Copy out every entry precisely.
--- GIVEN RECORDS Enclosed Below ---
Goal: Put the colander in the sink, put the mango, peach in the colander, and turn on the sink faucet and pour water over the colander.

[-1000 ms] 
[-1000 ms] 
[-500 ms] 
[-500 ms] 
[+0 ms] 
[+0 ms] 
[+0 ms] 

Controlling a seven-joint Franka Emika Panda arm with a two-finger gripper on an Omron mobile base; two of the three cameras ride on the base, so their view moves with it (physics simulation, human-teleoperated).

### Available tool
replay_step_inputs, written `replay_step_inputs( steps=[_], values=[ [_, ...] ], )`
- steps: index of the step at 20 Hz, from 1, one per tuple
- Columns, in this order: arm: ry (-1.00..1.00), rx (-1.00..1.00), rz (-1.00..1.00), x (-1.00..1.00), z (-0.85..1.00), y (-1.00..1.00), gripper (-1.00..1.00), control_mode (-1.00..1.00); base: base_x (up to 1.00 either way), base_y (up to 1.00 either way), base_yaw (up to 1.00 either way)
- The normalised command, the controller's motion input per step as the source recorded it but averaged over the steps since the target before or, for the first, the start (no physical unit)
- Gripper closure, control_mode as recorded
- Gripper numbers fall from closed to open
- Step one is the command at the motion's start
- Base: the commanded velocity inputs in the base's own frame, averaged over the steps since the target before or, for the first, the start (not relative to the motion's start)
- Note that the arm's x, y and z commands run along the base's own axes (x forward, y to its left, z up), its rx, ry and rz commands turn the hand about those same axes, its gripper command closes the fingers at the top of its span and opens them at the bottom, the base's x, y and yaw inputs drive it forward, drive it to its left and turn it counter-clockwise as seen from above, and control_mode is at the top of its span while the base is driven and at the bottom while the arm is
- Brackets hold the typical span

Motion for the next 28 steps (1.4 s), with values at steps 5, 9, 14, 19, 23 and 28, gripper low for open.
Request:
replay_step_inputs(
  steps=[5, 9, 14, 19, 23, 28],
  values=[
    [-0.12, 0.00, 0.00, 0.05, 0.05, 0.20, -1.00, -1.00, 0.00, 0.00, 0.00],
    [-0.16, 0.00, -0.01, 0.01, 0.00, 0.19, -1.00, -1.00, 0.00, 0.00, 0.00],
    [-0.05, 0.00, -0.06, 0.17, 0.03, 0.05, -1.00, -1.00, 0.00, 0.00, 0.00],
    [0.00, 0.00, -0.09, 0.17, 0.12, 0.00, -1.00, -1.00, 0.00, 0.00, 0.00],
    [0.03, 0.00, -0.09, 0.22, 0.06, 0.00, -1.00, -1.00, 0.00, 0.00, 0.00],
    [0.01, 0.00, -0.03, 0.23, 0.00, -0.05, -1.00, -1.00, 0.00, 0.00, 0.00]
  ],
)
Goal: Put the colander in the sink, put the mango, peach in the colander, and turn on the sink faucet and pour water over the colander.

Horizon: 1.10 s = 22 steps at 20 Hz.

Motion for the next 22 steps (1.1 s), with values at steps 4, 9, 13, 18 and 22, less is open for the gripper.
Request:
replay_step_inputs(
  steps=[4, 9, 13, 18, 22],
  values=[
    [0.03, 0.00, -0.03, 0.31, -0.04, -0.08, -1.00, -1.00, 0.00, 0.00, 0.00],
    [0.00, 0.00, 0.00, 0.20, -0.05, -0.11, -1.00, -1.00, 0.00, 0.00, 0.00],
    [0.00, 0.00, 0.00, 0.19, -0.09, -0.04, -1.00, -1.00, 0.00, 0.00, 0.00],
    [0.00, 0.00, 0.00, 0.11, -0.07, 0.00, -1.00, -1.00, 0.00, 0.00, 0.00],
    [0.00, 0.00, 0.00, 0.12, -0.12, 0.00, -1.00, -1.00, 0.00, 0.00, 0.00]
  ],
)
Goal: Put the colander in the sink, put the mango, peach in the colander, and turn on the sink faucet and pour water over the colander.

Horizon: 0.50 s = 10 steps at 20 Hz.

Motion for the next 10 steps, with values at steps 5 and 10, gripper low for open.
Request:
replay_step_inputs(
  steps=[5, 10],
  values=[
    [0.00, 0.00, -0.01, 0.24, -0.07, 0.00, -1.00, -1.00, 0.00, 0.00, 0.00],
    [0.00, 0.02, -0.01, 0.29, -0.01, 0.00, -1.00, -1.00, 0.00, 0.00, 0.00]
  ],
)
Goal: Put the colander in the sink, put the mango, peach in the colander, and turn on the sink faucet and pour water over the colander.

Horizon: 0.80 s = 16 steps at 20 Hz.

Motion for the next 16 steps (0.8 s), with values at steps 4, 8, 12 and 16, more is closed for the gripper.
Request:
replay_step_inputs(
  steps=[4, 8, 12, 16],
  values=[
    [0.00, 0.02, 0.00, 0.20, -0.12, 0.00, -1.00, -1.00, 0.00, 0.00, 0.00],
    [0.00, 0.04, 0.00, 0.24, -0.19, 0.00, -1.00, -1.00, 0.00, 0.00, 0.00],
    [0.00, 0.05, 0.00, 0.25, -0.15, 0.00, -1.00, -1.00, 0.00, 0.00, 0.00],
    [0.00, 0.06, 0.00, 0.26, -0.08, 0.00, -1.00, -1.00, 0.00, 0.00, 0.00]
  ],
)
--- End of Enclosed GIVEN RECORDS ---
# SOLUTION:
Goal: Put the colander in the sink, put the mango, peach in the colander, and turn on the sink faucet and pour water over the colander.

[-1000 ms] 
[-1000 ms] 
[-500 ms] 
[-500 ms] 
[+0 ms] 
[+0 ms] 
[+0 ms] 

Controlling a seven-joint Franka Emika Panda arm with a two-finger gripper on an Omron mobile base; two of the three cameras ride on the base, so their view moves with it (physics simulation, human-teleoperated).

### Available tool
replay_step_inputs, written `replay_step_inputs( steps=[_], values=[ [_, ...] ], )`
- steps: index of the step at 20 Hz, from 1, one per tuple
- Columns, in this order: arm: ry (-1.00..1.00), rx (-1.00..1.00), rz (-1.00..1.00), x (-1.00..1.00), z (-0.85..1.00), y (-1.00..1.00), gripper (-1.00..1.00), control_mode (-1.00..1.00); base: base_x (up to 1.00 either way), base_y (up to 1.00 either way), base_yaw (up to 1.00 either way)
- The normalised command, the controller's motion input per step as the source recorded it but averaged over the steps since the target before or, for the first, the start (no physical unit)
- Gripper closure, control_mode as recorded
- Gripper numbers fall from closed to open
- Step one is the command at the motion's start
- Base: the commanded velocity inputs in the base's own frame, averaged over the steps since the target before or, for the first, the start (not relative to the motion's start)
- Note that the arm's x, y and z commands run along the base's own axes (x forward, y to its left, z up), its rx, ry and rz commands turn the hand about those same axes, its gripper command closes the fingers at the top of its span and opens them at the bottom, the base's x, y and yaw inputs drive it forward, drive it to its left and turn it counter-clockwise as seen from above, and control_mode is at the top of its span while the base is driven and at the bottom while the arm is
- Brackets hold the typical span

Motion for the next 28 steps (1.4 s), with values at steps 5, 9, 14, 19, 23 and 28, gripper low for open.
Request:
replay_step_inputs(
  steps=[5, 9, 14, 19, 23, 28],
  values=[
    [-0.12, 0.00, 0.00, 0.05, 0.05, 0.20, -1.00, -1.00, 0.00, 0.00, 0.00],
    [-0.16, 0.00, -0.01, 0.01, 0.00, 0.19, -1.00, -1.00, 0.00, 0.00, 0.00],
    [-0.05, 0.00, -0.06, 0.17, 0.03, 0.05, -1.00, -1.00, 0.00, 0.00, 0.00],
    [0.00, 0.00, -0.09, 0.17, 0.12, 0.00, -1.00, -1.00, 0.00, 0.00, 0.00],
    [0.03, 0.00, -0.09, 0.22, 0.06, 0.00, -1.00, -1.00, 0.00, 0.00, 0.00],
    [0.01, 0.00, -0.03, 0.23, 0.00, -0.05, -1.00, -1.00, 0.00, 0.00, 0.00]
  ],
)
Goal: Put the colander in the sink, put the mango, peach in the colander, and turn on the sink faucet and pour water over the colander.

Horizon: 1.10 s = 22 steps at 20 Hz.

Motion for the next 22 steps (1.1 s), with values at steps 4, 9, 13, 18 and 22, less is open for the gripper.
Request:
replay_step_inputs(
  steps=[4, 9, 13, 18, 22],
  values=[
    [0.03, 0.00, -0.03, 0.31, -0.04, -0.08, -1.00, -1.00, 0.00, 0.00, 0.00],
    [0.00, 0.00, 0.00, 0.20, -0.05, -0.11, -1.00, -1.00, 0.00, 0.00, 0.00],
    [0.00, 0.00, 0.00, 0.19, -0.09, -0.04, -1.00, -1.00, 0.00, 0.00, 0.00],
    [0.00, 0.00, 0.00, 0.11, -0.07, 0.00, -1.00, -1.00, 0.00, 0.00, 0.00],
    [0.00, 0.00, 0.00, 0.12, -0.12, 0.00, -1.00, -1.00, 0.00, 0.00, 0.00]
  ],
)
Goal: Put the colander in the sink, put the mango, peach in the colander, and turn on the sink faucet and pour water over the colander.

Horizon: 0.50 s = 10 steps at 20 Hz.

Motion for the next 10 steps, with values at steps 5 and 10, gripper low for open.
Request:
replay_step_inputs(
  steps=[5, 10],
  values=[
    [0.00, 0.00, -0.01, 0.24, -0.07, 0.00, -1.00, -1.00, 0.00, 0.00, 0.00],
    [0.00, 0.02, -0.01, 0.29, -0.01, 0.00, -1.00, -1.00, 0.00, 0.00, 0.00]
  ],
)
Goal: Put the colander in the sink, put the mango, peach in the colander, and turn on the sink faucet and pour water over the colander.

Horizon: 0.80 s = 16 steps at 20 Hz.

Motion for the next 16 steps (0.8 s), with values at steps 4, 8, 12 and 16, more is closed for the gripper.
Request:
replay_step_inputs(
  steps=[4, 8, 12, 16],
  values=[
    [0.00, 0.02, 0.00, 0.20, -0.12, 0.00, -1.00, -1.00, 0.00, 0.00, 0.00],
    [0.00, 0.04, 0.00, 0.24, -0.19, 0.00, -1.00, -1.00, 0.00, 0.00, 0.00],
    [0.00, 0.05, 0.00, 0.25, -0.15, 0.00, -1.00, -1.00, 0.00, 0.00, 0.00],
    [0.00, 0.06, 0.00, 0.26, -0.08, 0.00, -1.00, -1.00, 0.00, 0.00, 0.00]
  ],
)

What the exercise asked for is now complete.